ABSTRACT
Brains face selective pressure to optimize computation, broadly defined. This optimization is achieved by myriad mechanisms and processes that influence the brain’s computational state. These include development, plasticity, homeostasis, and more. Despite enormous variability over time and between individuals, do these diverse mechanisms converge on the same set-point? Is there a universal computational optimum around which the healthy brain tunes itself? The criticality hypothesis posits such a unified computational set-point. Criticality is a special dynamical brain state, defined by internally-generated multi-scale, marginally-stable dynamics which maximize many features of information processing. The first experimental support for this hypothesis emerged two decades ago, and evidence has accumulated at an accelerating pace, despite a contentious history. Here, we lay out the logic of criticality as a general computational end-point and systematically review experimental evidence for the hypothesis.

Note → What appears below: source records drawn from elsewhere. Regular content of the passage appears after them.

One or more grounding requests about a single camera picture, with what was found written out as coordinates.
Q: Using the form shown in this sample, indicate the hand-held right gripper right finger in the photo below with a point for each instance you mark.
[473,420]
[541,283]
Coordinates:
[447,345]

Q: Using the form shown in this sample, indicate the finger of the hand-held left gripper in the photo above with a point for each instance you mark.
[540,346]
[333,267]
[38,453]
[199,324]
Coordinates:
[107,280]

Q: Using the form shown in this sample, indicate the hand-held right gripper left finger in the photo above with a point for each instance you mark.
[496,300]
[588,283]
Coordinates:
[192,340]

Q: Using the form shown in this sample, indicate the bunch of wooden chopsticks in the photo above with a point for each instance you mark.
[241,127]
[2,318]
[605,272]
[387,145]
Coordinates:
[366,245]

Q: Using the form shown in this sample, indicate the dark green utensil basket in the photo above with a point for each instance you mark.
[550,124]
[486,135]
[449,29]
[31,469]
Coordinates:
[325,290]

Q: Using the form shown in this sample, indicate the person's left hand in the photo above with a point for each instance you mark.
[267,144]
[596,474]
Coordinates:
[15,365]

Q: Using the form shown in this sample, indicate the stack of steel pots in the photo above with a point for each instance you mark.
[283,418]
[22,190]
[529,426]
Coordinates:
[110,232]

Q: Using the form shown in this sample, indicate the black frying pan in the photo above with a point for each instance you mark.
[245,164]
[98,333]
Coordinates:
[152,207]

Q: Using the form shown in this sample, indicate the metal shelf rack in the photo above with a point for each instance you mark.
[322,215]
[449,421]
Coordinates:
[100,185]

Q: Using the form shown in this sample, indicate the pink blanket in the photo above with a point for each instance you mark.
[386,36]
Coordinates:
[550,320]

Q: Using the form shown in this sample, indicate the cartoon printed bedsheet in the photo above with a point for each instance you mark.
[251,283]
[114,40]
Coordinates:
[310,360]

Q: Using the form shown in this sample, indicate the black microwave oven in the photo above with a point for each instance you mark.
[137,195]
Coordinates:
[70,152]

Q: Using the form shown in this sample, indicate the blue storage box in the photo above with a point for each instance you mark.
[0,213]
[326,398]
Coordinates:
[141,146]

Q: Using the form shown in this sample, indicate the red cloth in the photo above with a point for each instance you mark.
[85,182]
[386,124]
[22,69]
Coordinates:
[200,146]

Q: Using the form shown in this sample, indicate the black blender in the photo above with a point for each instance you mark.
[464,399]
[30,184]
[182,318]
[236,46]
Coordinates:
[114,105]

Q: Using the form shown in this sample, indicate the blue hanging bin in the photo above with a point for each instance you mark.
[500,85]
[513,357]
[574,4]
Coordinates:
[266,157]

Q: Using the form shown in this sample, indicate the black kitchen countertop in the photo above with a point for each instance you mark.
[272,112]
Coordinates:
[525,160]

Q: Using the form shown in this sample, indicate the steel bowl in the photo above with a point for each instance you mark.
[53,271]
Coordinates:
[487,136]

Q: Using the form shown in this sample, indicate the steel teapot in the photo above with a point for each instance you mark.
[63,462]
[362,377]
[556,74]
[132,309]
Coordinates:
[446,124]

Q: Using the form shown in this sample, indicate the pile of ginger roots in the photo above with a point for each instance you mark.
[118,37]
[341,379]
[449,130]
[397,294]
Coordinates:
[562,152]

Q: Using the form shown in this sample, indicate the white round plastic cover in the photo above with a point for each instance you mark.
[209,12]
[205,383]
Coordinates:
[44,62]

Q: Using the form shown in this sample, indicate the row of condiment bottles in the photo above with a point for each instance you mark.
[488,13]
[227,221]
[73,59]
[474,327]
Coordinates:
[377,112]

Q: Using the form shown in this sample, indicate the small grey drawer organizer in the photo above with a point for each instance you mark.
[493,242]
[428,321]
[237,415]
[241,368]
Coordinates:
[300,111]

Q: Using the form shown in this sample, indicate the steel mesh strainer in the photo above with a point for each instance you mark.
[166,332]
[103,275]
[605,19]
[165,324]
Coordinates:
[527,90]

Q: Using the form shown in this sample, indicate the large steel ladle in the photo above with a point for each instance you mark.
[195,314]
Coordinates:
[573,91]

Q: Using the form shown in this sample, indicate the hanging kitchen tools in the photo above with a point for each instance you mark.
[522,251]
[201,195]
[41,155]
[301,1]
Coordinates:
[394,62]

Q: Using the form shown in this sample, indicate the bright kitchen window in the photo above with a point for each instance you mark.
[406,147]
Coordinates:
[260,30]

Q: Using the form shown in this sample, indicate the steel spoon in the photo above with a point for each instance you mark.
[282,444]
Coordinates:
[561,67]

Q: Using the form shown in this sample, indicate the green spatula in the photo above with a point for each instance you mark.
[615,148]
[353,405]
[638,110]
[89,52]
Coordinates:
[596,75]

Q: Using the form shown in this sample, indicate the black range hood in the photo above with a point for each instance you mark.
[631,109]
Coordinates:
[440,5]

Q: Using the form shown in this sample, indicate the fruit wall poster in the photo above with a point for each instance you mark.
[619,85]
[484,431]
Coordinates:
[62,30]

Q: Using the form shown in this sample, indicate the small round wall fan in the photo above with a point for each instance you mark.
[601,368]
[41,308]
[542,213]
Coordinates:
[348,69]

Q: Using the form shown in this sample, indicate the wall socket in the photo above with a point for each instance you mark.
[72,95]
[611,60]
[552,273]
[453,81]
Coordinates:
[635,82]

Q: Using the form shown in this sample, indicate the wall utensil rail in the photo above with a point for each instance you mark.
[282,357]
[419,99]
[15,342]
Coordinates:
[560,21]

We perform a meta-analysis of 143 datasets from manuscripts published between 2003 and 2024. To our surprise, we find that a long-standing controversy in the field is the product of a simple methodological choice that has no bearing on underlying dynamics. Our results suggest that a new generation of research can leverage the concept of criticality—as a unifying principle of brain function–to accelerate our understanding of behavior, cognition, and disease.
Competing Interest Statement
The authors have declared no competing interest.